» WHAT TO WORK ON:
Below are the records; print them again exactly and omit the pictures.

» PROVIDED DATA:
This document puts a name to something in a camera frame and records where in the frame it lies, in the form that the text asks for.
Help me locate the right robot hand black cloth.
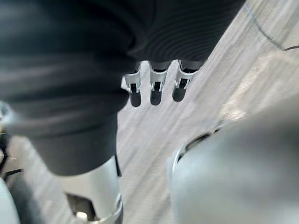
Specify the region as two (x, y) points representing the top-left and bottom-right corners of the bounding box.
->
(0, 0), (247, 224)

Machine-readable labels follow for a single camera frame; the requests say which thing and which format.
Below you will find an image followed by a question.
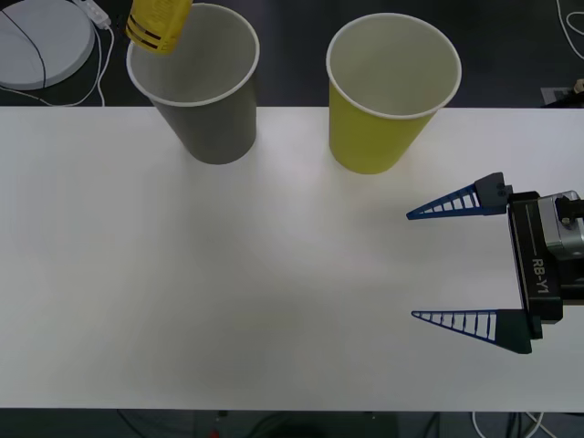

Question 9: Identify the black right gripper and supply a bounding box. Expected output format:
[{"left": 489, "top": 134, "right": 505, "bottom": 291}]
[{"left": 405, "top": 172, "right": 565, "bottom": 356}]

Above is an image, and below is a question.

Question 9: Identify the yellow plastic bottle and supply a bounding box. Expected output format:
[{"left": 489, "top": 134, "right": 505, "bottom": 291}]
[{"left": 125, "top": 0, "right": 194, "bottom": 57}]

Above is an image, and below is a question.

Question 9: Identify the grey floor marker plate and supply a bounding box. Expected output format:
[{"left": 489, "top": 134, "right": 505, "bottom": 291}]
[{"left": 540, "top": 86, "right": 572, "bottom": 108}]

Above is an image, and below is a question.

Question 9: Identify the yellow-green waste bin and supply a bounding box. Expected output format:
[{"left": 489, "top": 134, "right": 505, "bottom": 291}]
[{"left": 325, "top": 12, "right": 463, "bottom": 176}]

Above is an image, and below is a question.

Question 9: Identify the grey waste bin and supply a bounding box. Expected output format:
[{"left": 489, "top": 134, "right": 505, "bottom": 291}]
[{"left": 125, "top": 3, "right": 261, "bottom": 166}]

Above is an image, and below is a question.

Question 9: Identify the white power strip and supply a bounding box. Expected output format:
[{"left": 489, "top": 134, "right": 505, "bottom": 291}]
[{"left": 75, "top": 0, "right": 112, "bottom": 30}]

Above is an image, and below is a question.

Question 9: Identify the white cable under table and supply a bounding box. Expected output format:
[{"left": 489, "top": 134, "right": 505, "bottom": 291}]
[{"left": 471, "top": 410, "right": 548, "bottom": 438}]

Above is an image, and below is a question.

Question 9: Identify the looped white cable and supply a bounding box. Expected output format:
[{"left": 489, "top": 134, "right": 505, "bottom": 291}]
[{"left": 555, "top": 0, "right": 584, "bottom": 61}]

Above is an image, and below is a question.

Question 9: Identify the white power strip cable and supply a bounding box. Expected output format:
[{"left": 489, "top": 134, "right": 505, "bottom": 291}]
[{"left": 0, "top": 25, "right": 116, "bottom": 109}]

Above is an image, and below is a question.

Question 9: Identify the round grey base plate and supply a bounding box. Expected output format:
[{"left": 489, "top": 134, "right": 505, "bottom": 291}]
[{"left": 0, "top": 0, "right": 98, "bottom": 91}]

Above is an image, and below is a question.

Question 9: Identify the thin black cable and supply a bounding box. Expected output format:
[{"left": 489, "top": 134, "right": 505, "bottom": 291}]
[{"left": 0, "top": 7, "right": 49, "bottom": 90}]

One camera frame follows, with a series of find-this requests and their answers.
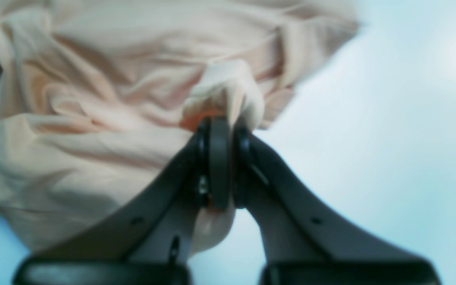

» REPLY:
This document puts a name to something in a camera frame and records where in the frame it lies, in the form that the text asks for.
Help me locate the right robot hand black cloth.
Specify the region as two (x, y) points representing the top-left and bottom-right corners of the bounding box.
->
(0, 0), (247, 224)

Machine-readable labels follow for a single camera frame; the requests say which thing and which format.
Below you will find an image followed by a question.

Question 9: Identify the black right gripper and supply a bounding box. Expected output format:
[{"left": 489, "top": 134, "right": 505, "bottom": 291}]
[{"left": 405, "top": 172, "right": 565, "bottom": 356}]

Above is an image, and below is a question.

Question 9: Identify the yellow plastic bottle and supply a bounding box. Expected output format:
[{"left": 489, "top": 134, "right": 505, "bottom": 291}]
[{"left": 125, "top": 0, "right": 194, "bottom": 57}]

Above is an image, and below is a question.

Question 9: Identify the grey floor marker plate and supply a bounding box. Expected output format:
[{"left": 489, "top": 134, "right": 505, "bottom": 291}]
[{"left": 540, "top": 86, "right": 572, "bottom": 108}]

Above is an image, and below is a question.

Question 9: Identify the yellow-green waste bin and supply a bounding box. Expected output format:
[{"left": 489, "top": 134, "right": 505, "bottom": 291}]
[{"left": 325, "top": 12, "right": 463, "bottom": 176}]

Above is an image, and below is a question.

Question 9: Identify the grey waste bin and supply a bounding box. Expected output format:
[{"left": 489, "top": 134, "right": 505, "bottom": 291}]
[{"left": 125, "top": 3, "right": 261, "bottom": 166}]

Above is an image, and below is a question.

Question 9: Identify the white power strip and supply a bounding box. Expected output format:
[{"left": 489, "top": 134, "right": 505, "bottom": 291}]
[{"left": 75, "top": 0, "right": 112, "bottom": 30}]

Above is an image, and below is a question.

Question 9: Identify the white cable under table and supply a bounding box. Expected output format:
[{"left": 489, "top": 134, "right": 505, "bottom": 291}]
[{"left": 471, "top": 410, "right": 548, "bottom": 438}]

Above is an image, and below is a question.

Question 9: Identify the looped white cable and supply a bounding box. Expected output format:
[{"left": 489, "top": 134, "right": 505, "bottom": 291}]
[{"left": 555, "top": 0, "right": 584, "bottom": 61}]

Above is an image, and below is a question.

Question 9: Identify the white power strip cable and supply a bounding box. Expected output format:
[{"left": 489, "top": 134, "right": 505, "bottom": 291}]
[{"left": 0, "top": 25, "right": 116, "bottom": 109}]

Above is an image, and below is a question.

Question 9: Identify the round grey base plate and supply a bounding box. Expected output format:
[{"left": 489, "top": 134, "right": 505, "bottom": 291}]
[{"left": 0, "top": 0, "right": 98, "bottom": 91}]

Above is an image, and below is a question.

Question 9: Identify the thin black cable and supply a bounding box. Expected output format:
[{"left": 489, "top": 134, "right": 505, "bottom": 291}]
[{"left": 0, "top": 7, "right": 49, "bottom": 90}]

One camera frame follows, with a series of find-this requests and their answers.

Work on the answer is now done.